## WORK ORDER
In the records below, the line with "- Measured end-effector" opens the range and the line with "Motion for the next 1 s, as" closes it; print that range exactly and nothing else.

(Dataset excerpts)
- Opening Delimiter -

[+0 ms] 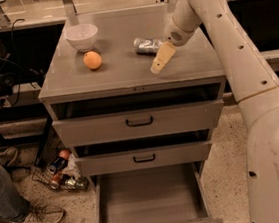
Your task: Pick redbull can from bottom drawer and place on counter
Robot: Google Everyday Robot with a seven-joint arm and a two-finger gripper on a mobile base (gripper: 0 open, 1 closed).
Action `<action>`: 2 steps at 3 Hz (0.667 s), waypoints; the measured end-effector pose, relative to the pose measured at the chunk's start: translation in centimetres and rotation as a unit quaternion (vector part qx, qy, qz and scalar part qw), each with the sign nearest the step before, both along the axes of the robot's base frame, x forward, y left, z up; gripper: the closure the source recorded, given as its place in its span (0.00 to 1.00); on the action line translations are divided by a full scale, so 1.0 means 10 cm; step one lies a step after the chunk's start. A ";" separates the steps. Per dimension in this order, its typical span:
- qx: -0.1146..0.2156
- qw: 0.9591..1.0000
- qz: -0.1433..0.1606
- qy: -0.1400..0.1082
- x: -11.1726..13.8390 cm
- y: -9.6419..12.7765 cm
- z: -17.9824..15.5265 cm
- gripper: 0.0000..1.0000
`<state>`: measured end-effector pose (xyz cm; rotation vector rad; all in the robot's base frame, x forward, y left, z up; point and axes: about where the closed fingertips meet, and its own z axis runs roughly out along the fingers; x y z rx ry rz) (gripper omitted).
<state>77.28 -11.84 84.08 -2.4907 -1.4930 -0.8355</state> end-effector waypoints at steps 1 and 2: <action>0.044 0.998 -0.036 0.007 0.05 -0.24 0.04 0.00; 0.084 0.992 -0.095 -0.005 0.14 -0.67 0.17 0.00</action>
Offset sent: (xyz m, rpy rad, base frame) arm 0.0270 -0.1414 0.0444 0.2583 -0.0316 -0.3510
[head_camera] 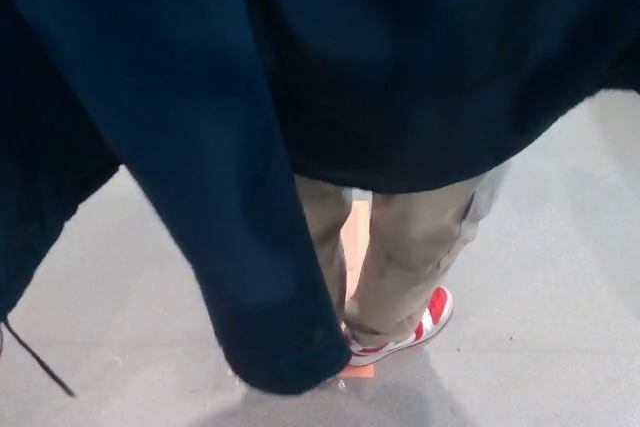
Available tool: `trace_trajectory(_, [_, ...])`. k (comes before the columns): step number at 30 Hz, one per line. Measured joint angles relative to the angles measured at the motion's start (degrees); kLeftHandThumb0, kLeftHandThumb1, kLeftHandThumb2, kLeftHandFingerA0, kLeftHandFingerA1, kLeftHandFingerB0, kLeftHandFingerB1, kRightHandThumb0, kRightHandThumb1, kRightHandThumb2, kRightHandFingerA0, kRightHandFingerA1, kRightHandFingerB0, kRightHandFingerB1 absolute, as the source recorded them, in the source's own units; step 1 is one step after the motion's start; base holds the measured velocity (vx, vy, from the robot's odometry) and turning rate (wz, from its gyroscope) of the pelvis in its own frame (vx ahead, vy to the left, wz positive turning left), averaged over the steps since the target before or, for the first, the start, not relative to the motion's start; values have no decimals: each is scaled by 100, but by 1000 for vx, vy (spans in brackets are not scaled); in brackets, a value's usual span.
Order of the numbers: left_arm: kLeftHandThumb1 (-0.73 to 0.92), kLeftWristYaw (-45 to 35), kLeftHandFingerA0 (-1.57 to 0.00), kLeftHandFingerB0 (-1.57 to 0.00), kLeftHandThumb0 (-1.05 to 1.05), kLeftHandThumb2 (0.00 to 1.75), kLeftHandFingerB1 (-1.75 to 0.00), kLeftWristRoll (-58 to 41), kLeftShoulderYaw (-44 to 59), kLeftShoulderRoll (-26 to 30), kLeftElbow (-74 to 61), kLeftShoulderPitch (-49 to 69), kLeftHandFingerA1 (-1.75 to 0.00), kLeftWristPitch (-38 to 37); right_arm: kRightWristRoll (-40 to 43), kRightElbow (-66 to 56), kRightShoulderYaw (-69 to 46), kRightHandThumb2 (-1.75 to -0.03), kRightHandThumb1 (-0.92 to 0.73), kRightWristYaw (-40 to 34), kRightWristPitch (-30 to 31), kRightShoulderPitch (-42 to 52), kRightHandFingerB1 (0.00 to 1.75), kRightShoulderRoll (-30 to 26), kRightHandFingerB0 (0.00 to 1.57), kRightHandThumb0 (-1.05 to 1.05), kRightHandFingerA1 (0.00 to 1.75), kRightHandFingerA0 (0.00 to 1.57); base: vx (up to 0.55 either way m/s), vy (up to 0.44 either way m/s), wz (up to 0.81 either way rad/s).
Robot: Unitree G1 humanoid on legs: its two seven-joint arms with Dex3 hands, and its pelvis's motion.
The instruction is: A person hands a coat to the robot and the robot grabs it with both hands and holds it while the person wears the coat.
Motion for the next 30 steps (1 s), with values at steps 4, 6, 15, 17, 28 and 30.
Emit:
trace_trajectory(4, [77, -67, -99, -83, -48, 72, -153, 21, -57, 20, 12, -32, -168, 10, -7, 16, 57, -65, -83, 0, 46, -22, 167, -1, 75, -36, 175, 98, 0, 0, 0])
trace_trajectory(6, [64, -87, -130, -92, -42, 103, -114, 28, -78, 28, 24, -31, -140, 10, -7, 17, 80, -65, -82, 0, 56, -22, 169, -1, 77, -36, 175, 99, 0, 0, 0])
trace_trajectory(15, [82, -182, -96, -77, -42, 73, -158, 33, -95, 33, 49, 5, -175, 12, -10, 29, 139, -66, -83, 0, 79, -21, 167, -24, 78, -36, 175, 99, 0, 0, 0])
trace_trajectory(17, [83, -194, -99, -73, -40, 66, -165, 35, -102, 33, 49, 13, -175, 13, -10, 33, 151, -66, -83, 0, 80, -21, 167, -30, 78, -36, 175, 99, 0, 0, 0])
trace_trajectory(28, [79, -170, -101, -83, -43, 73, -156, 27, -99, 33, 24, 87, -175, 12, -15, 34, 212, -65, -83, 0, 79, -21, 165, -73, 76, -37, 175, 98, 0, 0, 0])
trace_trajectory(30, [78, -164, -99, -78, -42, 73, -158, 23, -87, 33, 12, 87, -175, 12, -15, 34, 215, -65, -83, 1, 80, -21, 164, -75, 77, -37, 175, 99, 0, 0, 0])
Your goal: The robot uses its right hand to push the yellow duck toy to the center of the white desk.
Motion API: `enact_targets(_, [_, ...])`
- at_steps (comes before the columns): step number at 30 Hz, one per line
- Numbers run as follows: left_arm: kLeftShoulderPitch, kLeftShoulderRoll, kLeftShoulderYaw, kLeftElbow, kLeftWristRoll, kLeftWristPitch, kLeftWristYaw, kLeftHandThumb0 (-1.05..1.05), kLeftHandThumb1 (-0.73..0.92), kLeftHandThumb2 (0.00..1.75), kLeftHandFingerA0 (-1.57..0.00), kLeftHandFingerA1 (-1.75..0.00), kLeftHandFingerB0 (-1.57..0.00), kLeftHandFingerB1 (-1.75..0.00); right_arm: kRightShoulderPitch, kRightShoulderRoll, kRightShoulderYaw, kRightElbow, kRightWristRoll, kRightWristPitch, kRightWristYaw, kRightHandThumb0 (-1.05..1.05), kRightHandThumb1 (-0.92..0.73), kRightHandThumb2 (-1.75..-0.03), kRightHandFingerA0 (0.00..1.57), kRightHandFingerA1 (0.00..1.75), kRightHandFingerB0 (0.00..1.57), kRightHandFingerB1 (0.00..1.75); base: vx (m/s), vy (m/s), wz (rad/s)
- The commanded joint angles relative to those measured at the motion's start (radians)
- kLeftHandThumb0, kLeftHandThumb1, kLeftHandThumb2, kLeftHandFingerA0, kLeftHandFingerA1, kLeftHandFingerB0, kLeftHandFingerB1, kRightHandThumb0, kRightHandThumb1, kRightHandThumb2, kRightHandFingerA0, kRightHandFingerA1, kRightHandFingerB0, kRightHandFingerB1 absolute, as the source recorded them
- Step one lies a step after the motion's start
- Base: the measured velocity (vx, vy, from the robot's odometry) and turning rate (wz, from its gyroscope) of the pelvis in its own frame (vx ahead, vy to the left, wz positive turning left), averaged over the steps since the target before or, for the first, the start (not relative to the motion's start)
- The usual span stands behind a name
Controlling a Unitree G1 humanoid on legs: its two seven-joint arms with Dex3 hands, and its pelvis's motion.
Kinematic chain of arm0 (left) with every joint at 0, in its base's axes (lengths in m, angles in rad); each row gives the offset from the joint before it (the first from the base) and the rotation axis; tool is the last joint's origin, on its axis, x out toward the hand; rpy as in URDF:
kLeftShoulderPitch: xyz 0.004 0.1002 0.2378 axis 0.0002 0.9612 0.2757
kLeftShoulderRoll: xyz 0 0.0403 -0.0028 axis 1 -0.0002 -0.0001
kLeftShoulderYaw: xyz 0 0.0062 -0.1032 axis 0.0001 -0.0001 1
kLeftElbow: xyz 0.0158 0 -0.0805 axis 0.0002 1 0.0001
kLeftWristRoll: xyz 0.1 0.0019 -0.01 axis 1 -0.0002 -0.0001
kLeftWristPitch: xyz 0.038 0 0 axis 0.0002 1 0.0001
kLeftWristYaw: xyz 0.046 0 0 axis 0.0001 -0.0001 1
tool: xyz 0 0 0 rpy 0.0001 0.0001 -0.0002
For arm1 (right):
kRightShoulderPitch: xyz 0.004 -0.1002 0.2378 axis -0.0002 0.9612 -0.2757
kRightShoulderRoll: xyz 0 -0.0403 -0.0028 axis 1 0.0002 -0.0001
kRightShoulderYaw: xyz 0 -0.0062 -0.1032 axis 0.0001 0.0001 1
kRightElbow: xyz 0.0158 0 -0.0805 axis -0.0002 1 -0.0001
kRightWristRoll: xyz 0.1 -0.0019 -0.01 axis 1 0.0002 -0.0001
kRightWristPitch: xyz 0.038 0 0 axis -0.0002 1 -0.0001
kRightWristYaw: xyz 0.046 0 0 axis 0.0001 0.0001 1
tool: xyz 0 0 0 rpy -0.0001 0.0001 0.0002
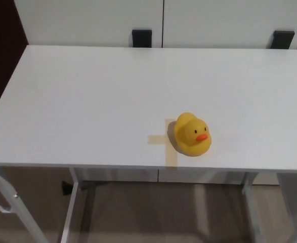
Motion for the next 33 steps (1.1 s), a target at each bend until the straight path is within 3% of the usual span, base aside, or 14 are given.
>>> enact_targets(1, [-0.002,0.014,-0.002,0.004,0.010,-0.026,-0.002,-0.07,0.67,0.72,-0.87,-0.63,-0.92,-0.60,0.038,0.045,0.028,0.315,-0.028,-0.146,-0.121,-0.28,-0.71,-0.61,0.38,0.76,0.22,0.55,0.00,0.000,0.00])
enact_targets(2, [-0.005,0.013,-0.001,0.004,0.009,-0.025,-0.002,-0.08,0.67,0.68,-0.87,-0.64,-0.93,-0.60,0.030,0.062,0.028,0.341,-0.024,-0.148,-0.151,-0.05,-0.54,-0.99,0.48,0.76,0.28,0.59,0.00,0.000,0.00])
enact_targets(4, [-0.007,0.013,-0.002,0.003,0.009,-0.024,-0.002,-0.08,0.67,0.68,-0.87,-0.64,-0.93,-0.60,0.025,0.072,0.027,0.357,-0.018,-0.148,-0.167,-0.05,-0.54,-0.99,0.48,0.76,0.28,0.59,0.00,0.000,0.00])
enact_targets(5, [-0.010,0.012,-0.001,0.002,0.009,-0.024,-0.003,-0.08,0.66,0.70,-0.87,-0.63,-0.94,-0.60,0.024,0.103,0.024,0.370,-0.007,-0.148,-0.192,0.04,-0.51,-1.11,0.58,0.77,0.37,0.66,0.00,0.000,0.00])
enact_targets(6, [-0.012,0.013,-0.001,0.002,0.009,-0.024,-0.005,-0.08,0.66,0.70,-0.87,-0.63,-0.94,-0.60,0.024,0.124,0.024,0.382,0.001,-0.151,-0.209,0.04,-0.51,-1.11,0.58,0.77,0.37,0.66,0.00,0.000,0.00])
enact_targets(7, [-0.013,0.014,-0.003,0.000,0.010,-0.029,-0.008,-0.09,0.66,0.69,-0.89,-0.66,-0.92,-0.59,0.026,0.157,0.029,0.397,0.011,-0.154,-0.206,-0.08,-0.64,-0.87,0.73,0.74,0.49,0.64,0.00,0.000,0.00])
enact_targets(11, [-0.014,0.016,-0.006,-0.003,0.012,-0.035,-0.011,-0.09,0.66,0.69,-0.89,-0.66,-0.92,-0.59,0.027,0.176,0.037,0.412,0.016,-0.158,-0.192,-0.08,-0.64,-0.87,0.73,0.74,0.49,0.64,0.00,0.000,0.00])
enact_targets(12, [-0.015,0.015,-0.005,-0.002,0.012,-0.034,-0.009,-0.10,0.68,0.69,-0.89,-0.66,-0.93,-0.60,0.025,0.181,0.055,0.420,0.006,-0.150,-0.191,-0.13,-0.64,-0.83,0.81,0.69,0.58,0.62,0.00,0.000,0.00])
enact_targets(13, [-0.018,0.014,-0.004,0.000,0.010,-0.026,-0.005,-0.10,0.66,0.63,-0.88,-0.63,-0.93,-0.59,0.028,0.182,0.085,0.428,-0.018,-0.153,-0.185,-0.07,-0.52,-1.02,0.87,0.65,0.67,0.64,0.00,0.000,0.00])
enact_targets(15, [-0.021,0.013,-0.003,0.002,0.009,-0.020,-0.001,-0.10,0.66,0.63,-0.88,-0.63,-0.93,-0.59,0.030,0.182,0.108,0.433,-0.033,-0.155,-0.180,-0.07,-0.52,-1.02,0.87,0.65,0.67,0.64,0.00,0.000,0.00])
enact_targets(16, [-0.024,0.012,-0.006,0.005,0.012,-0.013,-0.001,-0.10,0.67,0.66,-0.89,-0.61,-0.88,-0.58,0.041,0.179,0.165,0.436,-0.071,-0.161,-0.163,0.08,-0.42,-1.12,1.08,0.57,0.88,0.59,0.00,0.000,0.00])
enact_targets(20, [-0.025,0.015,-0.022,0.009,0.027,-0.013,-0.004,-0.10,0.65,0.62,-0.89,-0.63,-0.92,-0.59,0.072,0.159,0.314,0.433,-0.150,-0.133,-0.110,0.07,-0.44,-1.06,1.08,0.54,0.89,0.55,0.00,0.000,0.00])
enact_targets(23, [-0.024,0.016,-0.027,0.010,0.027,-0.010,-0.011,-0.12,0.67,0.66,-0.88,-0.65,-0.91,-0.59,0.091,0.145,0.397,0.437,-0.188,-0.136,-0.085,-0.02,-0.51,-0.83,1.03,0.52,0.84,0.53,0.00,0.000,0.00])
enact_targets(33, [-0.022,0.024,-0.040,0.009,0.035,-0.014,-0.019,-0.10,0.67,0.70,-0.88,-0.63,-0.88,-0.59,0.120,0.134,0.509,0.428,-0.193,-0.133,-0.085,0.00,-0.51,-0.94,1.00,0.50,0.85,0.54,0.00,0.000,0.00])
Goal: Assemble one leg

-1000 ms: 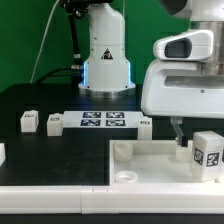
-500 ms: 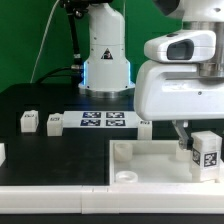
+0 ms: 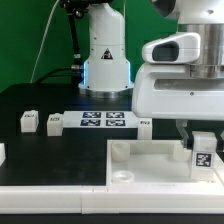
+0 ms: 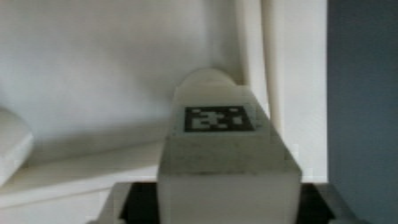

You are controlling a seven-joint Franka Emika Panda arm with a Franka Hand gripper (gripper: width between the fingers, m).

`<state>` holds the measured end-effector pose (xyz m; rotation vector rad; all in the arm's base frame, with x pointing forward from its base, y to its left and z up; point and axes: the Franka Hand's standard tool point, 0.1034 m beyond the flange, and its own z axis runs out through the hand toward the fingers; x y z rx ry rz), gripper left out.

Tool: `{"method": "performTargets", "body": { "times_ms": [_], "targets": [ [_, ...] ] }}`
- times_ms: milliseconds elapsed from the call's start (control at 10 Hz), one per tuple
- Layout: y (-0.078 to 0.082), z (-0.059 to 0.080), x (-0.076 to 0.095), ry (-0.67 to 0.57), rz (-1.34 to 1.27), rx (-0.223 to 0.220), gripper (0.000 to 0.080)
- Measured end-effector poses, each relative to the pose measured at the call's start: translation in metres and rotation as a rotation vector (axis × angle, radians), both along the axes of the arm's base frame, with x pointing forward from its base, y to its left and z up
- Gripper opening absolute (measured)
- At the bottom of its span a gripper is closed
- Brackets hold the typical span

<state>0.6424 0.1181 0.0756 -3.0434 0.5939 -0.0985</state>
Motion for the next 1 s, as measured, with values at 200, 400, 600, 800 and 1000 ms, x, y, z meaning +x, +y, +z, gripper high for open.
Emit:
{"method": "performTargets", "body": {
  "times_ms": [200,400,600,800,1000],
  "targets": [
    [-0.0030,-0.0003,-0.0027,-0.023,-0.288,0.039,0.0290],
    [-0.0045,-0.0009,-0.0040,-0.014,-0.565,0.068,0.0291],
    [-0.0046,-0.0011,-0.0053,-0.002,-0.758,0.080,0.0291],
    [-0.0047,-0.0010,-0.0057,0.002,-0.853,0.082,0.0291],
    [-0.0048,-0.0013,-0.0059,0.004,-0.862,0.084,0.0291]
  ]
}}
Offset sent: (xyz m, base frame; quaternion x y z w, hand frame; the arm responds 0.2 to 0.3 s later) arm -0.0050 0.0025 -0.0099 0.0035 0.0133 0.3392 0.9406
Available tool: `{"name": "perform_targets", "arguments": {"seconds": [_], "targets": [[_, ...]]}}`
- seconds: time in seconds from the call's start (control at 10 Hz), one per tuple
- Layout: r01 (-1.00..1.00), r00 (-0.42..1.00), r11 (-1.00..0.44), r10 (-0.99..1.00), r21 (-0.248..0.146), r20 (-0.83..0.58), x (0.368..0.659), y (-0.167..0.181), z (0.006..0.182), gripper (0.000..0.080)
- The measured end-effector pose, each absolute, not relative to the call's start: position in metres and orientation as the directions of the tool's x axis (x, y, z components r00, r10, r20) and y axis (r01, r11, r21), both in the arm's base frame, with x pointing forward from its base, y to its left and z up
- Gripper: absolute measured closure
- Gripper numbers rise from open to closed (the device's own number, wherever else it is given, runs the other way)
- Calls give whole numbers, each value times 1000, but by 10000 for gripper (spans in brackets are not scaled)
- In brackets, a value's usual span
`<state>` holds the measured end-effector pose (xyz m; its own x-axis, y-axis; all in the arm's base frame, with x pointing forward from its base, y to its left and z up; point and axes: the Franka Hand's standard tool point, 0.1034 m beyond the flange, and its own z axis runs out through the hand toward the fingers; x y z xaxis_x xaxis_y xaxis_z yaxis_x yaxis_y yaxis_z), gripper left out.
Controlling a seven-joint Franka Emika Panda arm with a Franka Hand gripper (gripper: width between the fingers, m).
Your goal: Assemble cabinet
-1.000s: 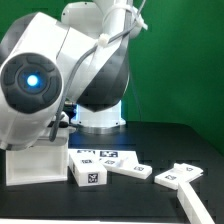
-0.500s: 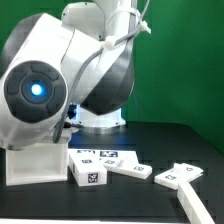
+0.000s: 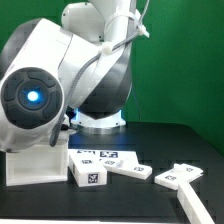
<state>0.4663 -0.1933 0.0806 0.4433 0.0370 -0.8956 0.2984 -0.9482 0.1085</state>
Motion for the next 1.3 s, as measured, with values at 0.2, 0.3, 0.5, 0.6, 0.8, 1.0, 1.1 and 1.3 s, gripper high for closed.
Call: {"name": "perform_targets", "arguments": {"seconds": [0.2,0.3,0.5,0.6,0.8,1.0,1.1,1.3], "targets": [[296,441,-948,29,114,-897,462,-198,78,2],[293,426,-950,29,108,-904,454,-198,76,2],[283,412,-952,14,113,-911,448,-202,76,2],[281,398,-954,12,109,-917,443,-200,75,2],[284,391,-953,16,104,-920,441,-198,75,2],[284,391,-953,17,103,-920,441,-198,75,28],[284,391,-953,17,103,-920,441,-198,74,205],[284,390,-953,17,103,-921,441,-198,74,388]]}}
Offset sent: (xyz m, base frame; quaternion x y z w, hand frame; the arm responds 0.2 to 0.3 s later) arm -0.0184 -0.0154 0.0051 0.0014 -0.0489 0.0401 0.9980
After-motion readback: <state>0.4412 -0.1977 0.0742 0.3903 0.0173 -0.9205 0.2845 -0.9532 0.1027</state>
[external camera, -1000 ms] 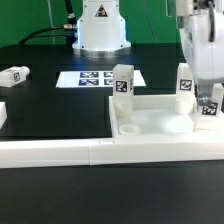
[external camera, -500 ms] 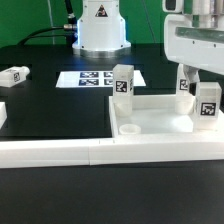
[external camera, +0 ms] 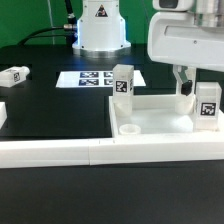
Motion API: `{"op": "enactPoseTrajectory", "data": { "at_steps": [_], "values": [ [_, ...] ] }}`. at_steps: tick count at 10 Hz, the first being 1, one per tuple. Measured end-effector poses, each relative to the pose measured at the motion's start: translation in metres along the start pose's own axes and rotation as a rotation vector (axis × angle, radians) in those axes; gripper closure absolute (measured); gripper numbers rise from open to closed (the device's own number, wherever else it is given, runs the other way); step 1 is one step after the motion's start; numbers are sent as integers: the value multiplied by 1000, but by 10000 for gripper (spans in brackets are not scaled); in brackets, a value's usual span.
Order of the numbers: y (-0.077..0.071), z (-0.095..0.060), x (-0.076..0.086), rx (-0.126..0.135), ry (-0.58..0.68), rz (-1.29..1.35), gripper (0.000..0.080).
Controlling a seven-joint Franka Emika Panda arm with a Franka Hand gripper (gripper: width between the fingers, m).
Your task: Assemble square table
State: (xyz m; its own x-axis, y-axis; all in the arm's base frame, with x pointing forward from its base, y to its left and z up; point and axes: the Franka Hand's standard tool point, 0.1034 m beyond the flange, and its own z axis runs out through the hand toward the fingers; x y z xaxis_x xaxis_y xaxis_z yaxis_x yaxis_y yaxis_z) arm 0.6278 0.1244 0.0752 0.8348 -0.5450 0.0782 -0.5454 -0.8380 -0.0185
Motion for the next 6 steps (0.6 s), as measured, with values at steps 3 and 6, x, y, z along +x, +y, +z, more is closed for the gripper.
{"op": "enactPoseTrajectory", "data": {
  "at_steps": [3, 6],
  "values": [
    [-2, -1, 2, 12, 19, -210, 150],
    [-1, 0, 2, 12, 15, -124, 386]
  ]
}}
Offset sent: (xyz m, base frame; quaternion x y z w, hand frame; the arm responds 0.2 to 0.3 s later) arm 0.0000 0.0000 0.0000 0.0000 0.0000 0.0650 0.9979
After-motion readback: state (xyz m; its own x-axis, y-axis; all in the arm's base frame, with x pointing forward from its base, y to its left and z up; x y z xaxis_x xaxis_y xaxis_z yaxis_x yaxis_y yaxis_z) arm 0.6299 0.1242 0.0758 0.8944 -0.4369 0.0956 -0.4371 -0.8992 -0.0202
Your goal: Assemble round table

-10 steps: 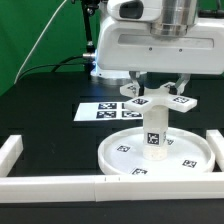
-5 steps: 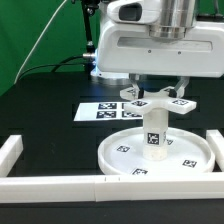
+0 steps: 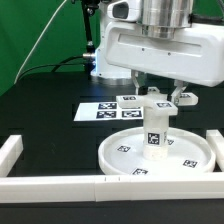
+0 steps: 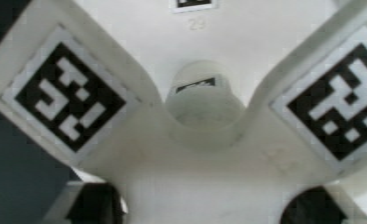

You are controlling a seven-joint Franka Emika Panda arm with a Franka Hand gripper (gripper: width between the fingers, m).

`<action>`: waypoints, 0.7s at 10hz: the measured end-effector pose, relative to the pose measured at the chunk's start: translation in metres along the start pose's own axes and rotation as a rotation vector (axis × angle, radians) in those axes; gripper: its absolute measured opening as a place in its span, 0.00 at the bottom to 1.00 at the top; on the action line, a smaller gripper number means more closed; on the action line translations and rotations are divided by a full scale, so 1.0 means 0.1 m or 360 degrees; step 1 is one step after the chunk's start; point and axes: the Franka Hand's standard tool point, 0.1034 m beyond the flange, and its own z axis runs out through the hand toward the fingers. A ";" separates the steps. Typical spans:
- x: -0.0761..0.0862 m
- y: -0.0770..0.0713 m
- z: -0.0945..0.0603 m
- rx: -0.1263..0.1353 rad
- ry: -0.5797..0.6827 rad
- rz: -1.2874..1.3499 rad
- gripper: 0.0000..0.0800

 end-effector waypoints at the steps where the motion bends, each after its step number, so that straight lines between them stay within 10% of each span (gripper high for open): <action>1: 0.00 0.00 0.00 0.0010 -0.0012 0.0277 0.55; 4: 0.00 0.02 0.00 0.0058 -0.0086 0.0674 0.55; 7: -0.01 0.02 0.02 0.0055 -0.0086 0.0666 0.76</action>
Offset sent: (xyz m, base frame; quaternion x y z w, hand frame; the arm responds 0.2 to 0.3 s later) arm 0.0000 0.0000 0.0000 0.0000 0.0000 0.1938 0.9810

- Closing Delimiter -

## REPLY TO THE EXERCISE
- Measured end-effector poses, each relative to the pose measured at the call's start: translation in metres and rotation as a rotation vector (axis × angle, radians), both along the axes of the arm's base frame, with x pointing forward from its base, y to its left and z up
- Gripper opening absolute (measured)
- At the bottom of its span a gripper is closed
- Brackets hold the typical span

<state>0.6424 0.1181 0.0756 -3.0434 0.5939 -0.0985</state>
Motion for the next 1 s, as measured, with values at 200, 400, 600, 800 and 1000 ms, x, y, z meaning +x, +y, +z, gripper high for open.

Output for the exercise is now complete.